Japan wants to ensure the coexistence of CBDCs with other forms of money

digital yen cbdc currency japan

This morning, Bank of Japan (BOJ) Governor Haruhiko Kuroda spoke on the evolution of payment systems and argued that central bank digital currencies (CBDCs) should coexist with other forms of money and digital currencies, such as stablecoins. He also commented on the BOJ’s recent announcement about launching a pilot program for the digital yen in April.

In his speech, Mr. Kuroda explained that the BOJ does not see CBDCs as excluding or replacing other forms of money. “Ensuring the coexistence of CBDC with various other forms of money […] is something that we need to and will in fact achieve in the future,” said the Governor. He also wants to collaborate with the private sector to develop “a payment instrument in digital form that is safe and usable anywhere, anytime.”

As for the upcoming pilot program, the goals will be to test the technical feasibility of integration with different stakeholders and improve the design of the digital yen. To date, trials have been largely internal, following two years of proofs of concept (PoC). While no decision to issue a digital yen has been made yet, the BOJ wants the multi-phase pilot program to become a first step toward finding designs that address users’ needs.

The Governor also spoke of notable developments in payment services, including the unbundling of services and functions and the simplification of payment arrangements. In both cases, he observed the potential for stablecoins.

First, he described stablecoins as representing “an unbundling of two payment functions.” With commercial bank money, the bank is effectively the issuer and records the asset in its own ledger. In contrast, with stablecoins, there is a stablecoin issuer, but the ledger is a separate permissionless blockchain.

Hence that unbundling will allow the entry of new entities aside from those in charge of the payment functions, leading to new innovative services. Another example is programmability functions, such as conditional payments.
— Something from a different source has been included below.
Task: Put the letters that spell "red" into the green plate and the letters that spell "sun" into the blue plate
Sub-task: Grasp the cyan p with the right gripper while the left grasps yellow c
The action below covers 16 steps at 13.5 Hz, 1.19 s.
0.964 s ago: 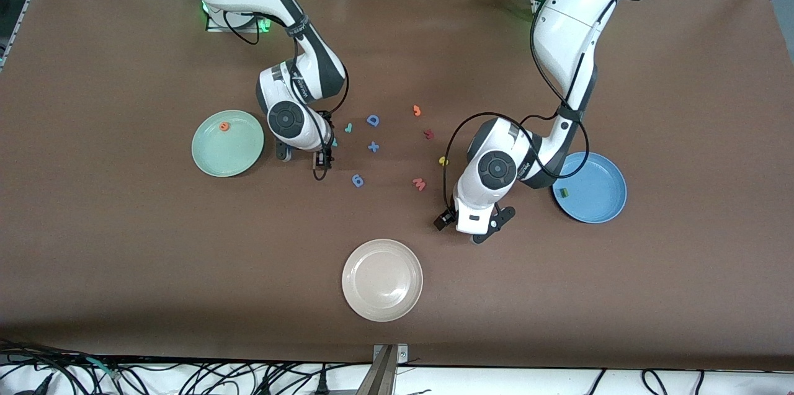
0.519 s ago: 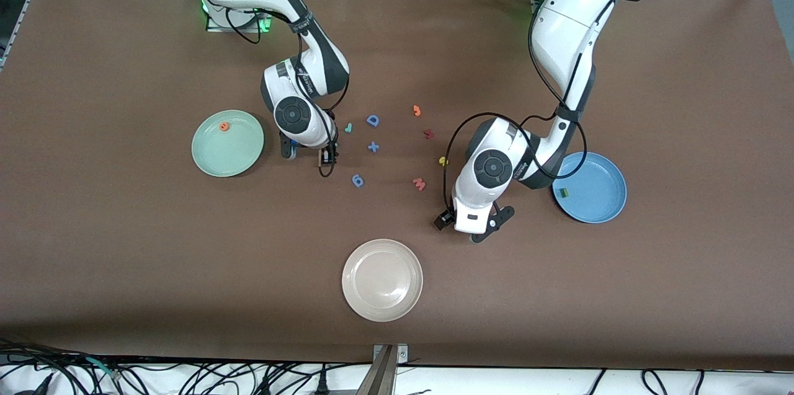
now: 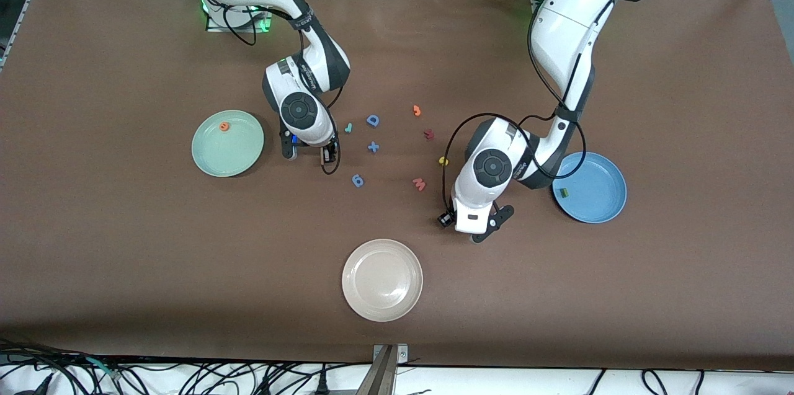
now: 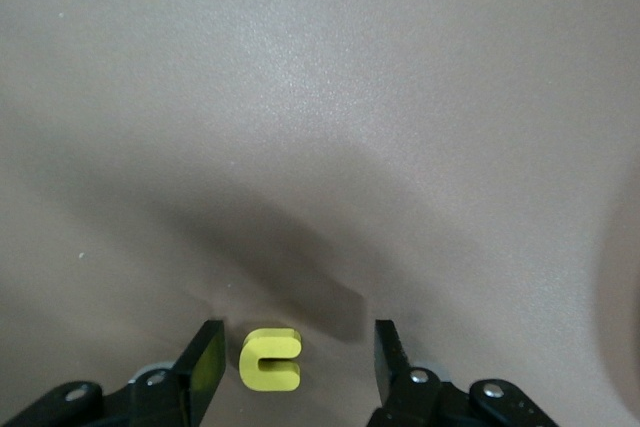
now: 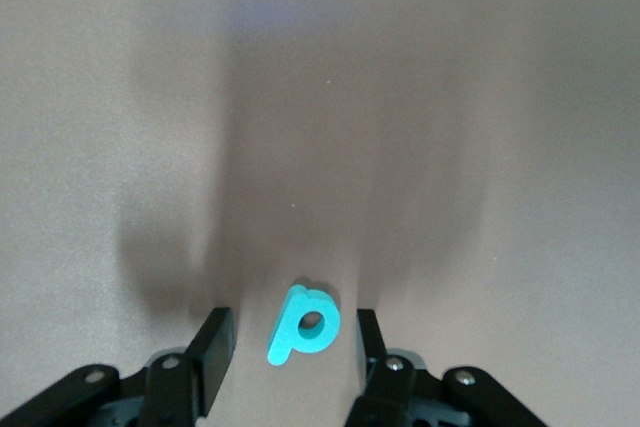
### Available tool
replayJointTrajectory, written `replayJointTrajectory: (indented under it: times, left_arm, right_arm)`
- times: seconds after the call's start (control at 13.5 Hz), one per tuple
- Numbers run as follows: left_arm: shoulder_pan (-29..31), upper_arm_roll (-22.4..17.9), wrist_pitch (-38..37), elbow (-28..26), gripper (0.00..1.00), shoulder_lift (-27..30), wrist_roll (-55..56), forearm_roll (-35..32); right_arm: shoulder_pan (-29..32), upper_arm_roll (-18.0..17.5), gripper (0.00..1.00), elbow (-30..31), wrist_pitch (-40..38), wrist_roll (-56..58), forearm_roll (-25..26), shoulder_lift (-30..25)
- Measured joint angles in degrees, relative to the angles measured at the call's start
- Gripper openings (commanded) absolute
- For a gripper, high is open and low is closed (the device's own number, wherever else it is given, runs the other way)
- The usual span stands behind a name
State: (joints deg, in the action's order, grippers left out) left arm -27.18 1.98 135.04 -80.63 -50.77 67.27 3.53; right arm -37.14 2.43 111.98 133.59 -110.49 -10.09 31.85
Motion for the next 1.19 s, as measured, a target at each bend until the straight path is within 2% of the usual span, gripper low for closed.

With stablecoins the conditionality can be added by third parties. In contrast, with commercial banks, the issuer controls the conditionality. 

The second area is the simplification of payment arrangements, particularly in cross-border settlements. Mr. Kuroda observed that private-sector stablecoins and wholesale CBDCs might significantly enhance the efficiency in interbank cross-border settlements by providing simpler alternatives. This is compared to correspondent banking which inherently involves intermediaries.